Please copy out each line of the entries in which "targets" appears.
====================
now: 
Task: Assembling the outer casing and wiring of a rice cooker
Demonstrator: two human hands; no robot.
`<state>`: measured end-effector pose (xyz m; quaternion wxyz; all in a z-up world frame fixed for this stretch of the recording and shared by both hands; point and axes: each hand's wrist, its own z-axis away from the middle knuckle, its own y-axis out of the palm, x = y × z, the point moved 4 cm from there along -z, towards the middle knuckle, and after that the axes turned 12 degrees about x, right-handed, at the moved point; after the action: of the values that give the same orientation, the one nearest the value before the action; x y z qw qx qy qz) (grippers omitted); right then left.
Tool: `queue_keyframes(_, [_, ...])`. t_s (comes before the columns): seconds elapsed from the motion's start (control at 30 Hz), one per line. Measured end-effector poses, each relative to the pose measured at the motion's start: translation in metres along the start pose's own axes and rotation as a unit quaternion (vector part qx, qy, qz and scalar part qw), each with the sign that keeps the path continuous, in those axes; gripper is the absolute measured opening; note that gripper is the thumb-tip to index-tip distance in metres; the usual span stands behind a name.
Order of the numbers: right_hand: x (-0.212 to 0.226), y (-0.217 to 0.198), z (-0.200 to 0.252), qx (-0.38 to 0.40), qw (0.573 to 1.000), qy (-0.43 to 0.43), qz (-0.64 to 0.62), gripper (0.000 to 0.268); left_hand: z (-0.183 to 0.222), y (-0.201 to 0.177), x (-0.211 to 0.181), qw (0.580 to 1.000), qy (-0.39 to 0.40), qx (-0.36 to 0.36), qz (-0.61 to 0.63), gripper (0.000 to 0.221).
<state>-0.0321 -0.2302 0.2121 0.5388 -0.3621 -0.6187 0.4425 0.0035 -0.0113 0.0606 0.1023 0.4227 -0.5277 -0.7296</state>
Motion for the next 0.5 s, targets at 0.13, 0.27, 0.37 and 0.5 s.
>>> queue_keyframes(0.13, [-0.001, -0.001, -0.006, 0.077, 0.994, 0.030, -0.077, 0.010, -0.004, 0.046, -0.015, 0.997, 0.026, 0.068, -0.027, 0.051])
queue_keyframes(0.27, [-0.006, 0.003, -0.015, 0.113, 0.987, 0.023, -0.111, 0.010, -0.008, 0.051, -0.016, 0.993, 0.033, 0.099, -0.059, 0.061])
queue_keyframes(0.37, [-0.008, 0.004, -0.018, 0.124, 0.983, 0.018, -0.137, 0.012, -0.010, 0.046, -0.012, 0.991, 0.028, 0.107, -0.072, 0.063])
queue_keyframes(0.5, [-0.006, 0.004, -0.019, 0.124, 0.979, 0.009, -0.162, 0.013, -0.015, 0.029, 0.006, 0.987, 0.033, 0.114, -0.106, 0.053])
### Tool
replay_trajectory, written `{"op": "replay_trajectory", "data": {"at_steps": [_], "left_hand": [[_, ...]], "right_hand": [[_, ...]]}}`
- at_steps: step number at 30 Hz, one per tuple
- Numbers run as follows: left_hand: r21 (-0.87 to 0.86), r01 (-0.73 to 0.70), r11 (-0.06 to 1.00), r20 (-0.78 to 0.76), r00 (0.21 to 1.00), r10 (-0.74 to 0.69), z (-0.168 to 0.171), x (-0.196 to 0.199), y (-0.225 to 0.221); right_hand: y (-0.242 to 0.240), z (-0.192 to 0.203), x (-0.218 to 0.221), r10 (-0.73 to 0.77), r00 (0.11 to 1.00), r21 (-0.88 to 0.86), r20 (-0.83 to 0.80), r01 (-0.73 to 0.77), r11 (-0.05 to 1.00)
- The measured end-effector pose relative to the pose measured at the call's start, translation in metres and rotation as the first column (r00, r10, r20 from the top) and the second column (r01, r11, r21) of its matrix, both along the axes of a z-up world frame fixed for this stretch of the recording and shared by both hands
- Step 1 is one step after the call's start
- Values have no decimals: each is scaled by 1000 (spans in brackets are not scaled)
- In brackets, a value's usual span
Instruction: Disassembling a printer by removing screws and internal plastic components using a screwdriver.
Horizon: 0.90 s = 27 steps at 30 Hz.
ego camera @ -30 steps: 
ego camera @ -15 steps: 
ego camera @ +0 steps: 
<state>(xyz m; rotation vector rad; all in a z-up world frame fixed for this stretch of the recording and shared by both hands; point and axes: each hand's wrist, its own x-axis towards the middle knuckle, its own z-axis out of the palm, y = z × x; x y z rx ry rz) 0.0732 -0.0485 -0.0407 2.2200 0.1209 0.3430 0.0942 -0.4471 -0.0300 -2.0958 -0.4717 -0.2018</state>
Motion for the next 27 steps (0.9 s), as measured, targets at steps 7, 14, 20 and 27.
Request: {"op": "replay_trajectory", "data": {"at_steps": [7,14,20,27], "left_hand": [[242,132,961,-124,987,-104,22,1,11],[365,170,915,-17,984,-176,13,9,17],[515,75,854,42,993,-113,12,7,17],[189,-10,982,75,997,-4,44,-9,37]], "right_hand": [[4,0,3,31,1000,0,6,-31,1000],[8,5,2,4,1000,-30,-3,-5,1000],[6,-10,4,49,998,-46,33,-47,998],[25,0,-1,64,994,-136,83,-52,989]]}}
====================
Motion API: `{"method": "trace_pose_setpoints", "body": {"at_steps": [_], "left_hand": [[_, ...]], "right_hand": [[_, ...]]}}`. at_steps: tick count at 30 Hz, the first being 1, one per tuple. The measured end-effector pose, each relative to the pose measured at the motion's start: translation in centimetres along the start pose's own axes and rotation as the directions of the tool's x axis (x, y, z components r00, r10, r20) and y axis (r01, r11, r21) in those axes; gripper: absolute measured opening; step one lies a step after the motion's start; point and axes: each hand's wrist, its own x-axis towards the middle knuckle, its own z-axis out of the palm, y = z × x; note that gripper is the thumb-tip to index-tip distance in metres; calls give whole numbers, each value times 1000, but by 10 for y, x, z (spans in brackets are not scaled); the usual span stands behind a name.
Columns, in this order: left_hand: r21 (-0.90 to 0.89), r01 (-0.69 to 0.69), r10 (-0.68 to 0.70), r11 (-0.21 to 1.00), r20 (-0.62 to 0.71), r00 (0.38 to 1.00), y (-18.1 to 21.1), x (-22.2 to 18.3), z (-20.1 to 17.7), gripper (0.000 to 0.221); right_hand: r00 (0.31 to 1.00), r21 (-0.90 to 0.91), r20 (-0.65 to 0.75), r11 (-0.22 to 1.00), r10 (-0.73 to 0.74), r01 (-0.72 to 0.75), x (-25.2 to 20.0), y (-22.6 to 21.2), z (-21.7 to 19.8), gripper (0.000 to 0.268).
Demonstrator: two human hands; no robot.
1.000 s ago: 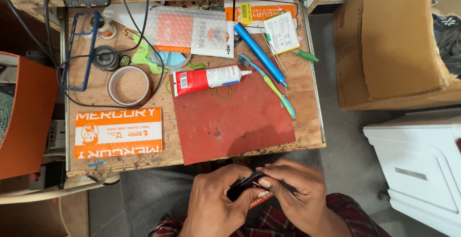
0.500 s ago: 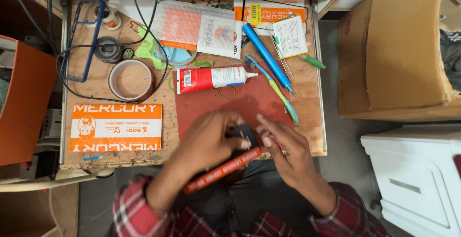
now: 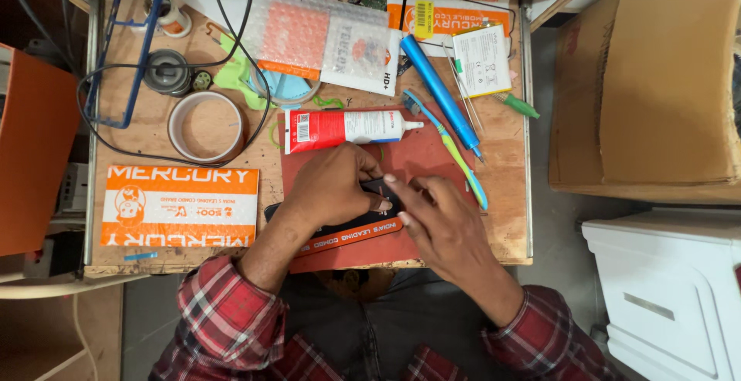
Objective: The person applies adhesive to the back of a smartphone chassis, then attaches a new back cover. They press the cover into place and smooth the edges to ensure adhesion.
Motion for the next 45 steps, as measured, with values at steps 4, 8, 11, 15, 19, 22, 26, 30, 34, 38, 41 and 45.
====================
Response to the task ->
Motion for the next 0.5 s, targets at 0.13, 0.27, 0.37 and 0.5 s.
Motion for the next 27 steps (0.9 s), as measured, targets at steps 7, 14, 20 and 27.

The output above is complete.